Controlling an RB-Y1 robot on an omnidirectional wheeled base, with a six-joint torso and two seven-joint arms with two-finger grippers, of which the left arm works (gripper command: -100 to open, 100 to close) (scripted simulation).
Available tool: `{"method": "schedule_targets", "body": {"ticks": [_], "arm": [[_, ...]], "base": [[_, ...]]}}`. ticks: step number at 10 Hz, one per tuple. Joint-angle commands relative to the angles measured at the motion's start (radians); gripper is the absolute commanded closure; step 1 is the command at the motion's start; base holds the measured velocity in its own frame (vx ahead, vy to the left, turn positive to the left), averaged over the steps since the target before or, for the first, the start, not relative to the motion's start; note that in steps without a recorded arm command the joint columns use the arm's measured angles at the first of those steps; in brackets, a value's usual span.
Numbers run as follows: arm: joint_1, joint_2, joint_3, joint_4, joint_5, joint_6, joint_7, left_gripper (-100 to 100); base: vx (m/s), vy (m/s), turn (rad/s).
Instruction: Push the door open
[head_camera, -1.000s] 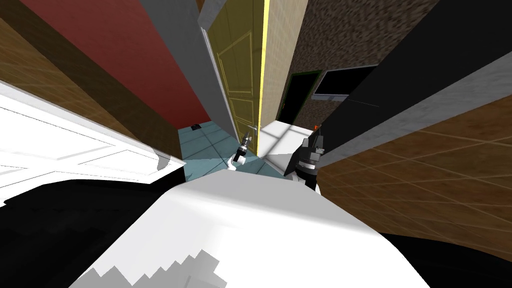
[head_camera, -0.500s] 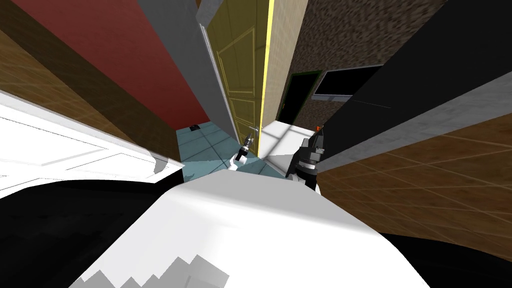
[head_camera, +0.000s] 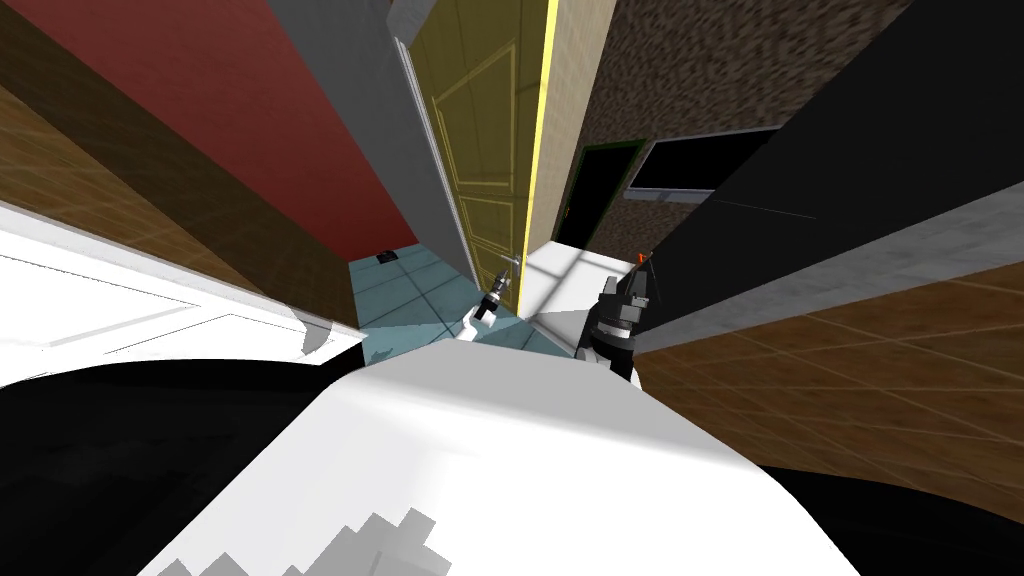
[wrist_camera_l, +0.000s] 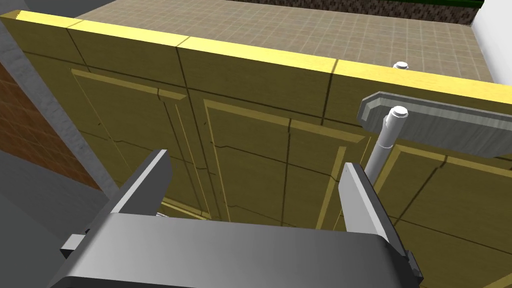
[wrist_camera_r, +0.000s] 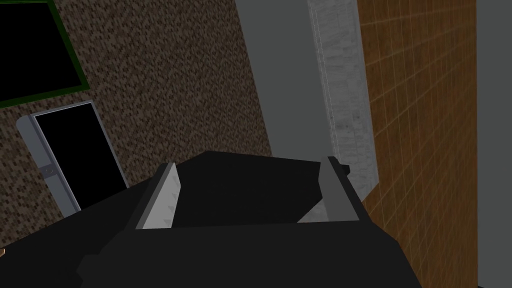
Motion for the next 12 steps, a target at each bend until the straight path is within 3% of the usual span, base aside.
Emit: {"method": "schedule_targets", "body": {"ticks": [1, 12], "arm": [[-0.016, -0.002, -0.002, 0.031, -0.001, -0.005, 0.005, -100], [-0.176, 0.000, -0.064, 0.304, -0.024, 0.010, 0.079, -100]], "base": [[0.045, 0.065, -0.019], [0.079, 0.094, -0.025]]}}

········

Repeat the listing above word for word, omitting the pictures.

Controlling an RB-Y1 robot on an omnidirectional wheeled base, with a six-joint torso and two seven-joint arms with two-finger grippers, of which the left arm works (gripper command: -100 to open, 100 to close) (scripted simulation).
Available tool: `{"method": "schedule_targets", "body": {"ticks": [_], "arm": [[_, ...]], "base": [[_, ...]]}}`. ticks: step number at 10 Hz, one per tuple. Joint-angle commands relative to the angles measured at the motion's start (radians); gripper is the absolute commanded closure; step 1 is the command at the motion's start; base holds the measured velocity in its own frame (vx ahead, vy to the left, turn positive to the left), averaged over the steps since the target before or, for the first, the start, not relative to the motion's start; note that in steps without a recorded arm command the joint columns use the arm's measured angles at the first of those steps; in brackets, a value's usual span.
Numbers run as follows: arm: joint_1, joint_2, joint_3, joint_4, joint_5, joint_6, joint_7, left_gripper (-100 to 100); base: vx (m/s), vy (m/s), turn (rad/s).
Instruction: Push the door open
[head_camera, -1.000s] 
[head_camera, -0.500s] 
[head_camera, +0.000s] 
[wrist_camera_l, +0.000s] 
[wrist_camera_r, +0.000s] 
Motion for the next 12 steps, a target at each bend until the straight path is within 3% of the usual span, base aside.
Emit: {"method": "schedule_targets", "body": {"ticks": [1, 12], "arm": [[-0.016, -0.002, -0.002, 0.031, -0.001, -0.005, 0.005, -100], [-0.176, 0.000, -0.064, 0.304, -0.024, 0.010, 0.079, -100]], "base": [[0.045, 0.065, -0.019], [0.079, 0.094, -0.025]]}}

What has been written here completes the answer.